WORK TASK =>
Could you set down exactly the lines in the records below between the line holding "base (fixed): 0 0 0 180" and the line holding "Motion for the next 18", inclusive?

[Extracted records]
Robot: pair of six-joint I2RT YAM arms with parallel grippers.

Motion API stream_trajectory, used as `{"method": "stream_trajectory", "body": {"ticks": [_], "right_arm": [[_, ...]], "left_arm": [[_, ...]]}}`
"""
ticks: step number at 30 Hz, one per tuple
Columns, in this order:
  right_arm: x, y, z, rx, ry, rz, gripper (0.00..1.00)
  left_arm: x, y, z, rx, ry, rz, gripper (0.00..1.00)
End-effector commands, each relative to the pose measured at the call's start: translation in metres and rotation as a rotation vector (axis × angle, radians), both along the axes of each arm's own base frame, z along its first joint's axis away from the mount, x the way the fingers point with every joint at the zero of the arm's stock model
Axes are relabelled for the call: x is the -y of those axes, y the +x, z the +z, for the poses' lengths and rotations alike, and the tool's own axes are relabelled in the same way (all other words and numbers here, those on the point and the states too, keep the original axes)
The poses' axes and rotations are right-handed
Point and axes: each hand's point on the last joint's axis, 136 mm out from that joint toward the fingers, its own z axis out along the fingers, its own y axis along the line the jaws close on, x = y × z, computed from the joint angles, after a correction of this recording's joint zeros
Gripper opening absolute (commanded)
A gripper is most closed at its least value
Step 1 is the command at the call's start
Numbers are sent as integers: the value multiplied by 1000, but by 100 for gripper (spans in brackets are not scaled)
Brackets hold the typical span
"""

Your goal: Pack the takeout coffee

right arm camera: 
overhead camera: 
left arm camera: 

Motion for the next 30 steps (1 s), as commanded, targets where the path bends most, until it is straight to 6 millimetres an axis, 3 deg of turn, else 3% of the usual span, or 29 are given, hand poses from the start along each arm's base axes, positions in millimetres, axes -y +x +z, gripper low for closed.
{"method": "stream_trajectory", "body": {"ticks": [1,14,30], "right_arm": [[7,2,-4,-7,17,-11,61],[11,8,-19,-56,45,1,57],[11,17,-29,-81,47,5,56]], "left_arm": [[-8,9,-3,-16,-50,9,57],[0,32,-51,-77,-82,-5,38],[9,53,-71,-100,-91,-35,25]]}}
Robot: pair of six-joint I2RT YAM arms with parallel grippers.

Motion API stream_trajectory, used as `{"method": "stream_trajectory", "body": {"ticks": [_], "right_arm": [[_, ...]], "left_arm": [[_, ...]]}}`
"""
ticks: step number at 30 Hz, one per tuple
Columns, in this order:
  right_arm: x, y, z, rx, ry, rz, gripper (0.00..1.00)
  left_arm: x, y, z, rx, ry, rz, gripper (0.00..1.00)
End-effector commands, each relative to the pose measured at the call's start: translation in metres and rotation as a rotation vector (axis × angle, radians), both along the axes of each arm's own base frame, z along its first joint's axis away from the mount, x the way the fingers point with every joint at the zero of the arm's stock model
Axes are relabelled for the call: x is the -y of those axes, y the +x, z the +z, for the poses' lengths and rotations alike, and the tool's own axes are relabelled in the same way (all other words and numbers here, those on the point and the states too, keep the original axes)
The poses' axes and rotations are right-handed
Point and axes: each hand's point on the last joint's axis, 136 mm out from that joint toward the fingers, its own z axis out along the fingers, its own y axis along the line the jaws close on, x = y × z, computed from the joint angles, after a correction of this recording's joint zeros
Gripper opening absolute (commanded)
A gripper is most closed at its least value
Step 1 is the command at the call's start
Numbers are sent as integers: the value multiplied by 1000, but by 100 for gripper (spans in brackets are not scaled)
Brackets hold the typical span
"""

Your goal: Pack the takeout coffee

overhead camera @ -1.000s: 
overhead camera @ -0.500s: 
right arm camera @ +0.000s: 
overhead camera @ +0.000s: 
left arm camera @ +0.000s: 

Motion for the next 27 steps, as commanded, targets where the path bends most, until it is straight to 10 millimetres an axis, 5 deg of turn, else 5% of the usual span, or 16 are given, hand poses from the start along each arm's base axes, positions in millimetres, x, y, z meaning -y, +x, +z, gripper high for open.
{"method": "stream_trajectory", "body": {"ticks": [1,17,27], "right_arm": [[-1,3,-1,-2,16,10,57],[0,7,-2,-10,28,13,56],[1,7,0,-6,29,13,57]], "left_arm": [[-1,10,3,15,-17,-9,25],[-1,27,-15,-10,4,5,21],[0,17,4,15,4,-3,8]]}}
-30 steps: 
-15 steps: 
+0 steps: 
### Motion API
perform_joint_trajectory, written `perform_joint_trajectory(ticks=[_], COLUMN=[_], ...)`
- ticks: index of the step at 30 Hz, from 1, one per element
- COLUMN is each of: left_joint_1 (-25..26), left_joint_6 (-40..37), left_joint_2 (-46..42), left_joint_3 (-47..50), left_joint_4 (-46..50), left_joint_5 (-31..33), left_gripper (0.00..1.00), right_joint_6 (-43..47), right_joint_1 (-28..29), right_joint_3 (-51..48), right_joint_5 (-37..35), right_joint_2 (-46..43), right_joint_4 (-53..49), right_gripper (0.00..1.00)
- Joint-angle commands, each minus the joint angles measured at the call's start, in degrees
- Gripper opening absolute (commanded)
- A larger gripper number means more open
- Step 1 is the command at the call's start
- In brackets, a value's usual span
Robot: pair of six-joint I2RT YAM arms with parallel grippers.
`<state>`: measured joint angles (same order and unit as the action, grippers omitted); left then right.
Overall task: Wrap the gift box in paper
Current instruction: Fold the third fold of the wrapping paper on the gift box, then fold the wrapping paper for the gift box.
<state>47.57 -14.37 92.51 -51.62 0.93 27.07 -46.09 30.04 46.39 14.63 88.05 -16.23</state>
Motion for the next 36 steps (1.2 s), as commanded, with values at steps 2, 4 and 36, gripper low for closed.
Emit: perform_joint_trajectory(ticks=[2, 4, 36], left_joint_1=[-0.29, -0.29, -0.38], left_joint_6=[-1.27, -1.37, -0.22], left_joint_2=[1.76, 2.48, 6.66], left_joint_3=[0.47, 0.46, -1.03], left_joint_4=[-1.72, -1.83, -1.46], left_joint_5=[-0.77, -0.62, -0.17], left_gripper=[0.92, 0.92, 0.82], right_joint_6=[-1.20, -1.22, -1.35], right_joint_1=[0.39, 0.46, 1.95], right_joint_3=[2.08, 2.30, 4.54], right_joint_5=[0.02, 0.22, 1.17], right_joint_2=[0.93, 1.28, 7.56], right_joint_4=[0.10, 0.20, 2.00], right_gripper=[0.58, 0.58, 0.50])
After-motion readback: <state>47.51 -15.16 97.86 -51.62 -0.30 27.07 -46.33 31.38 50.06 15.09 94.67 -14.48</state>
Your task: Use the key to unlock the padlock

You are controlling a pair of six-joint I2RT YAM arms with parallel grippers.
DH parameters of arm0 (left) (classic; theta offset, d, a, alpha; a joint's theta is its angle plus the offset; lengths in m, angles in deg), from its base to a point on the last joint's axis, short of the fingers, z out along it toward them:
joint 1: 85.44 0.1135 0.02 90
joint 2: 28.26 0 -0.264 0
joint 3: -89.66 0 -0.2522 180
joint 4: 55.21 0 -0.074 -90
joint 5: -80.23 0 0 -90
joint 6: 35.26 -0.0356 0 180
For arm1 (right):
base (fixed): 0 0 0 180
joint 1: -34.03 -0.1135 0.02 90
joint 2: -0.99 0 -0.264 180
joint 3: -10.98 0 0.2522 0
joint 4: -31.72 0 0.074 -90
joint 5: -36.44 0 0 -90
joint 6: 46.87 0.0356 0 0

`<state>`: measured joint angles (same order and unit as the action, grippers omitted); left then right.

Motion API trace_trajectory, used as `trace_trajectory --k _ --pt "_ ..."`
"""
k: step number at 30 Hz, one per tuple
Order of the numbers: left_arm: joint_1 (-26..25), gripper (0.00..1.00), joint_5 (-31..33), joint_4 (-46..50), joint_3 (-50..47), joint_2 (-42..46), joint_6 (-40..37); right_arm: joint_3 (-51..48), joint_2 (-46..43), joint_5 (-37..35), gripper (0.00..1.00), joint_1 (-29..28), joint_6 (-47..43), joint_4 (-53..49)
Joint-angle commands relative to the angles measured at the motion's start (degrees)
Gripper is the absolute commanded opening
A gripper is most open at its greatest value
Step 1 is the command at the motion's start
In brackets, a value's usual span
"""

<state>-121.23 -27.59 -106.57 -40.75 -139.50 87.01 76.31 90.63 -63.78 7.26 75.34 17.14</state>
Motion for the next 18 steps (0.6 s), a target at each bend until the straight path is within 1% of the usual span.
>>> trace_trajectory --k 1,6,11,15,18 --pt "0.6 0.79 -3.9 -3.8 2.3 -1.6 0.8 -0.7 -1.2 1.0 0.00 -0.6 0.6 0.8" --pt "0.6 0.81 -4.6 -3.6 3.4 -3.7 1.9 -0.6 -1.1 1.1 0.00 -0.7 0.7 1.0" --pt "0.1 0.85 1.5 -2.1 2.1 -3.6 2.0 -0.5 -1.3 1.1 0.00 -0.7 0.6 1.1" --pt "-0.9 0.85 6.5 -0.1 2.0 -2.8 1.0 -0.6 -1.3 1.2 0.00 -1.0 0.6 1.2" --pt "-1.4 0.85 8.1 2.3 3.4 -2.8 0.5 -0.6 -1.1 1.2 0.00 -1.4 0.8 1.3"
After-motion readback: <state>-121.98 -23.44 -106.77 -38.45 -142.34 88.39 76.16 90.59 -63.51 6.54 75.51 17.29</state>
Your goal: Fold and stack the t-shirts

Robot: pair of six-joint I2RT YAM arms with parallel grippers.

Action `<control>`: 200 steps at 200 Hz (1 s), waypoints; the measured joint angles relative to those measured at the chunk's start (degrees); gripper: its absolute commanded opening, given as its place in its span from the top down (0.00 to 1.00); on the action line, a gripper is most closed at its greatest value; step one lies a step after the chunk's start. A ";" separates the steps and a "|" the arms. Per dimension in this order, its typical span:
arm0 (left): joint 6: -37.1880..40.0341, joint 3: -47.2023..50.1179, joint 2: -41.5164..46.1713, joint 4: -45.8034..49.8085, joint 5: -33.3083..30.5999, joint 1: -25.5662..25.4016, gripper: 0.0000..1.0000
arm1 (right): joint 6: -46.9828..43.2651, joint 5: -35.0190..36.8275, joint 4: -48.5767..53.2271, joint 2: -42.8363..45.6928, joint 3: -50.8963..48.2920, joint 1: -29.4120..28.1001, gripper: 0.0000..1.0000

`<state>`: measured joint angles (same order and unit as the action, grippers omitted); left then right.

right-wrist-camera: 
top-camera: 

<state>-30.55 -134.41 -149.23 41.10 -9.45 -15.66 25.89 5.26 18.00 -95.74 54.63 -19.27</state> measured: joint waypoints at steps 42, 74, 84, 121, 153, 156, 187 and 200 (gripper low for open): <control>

SOLUTION =>
base (fixed): 0 0 0 180
joint 1: -34.03 -0.1135 0.02 90
joint 2: -0.99 0 -0.264 180
joint 3: -10.98 0 0.2522 0
joint 4: -31.72 0 0.074 -90
joint 5: -36.44 0 0 -90
joint 6: 46.87 0.0356 0 0

`<state>`: measured joint angles (same order and unit as the action, grippers omitted); left then right.

Motion API trace_trajectory, used as `trace_trajectory --k _ --pt "_ ..."`
"""
k: step number at 30 Hz, one per tuple
Order of the numbers: left_arm: joint_1 (-26..25), gripper (0.00..1.00), joint_5 (-31..33), joint_4 (-46..50), joint_3 (-50..47), joint_2 (-42..46), joint_6 (-40..37); right_arm: joint_3 (-51..48), joint_2 (-46..43), joint_5 (-37..35), gripper (0.00..1.00), joint_1 (-29..28), joint_6 (-47..43), joint_4 (-53..49)
Joint-angle commands relative to the angles measured at the motion's start (degrees)
Gripper is the absolute commanded opening
A gripper is most open at its greatest value
Step 1 is the command at the motion's start
In brackets, a value's usual span
"""

<state>-121.23 -27.59 -106.57 -40.75 -139.50 87.01 76.31 90.63 -63.78 7.26 75.34 17.14</state>
Motion for the next 18 steps (0.6 s), a target at each bend until the straight path is within 1% of the usual span.

No part of the answer remains open.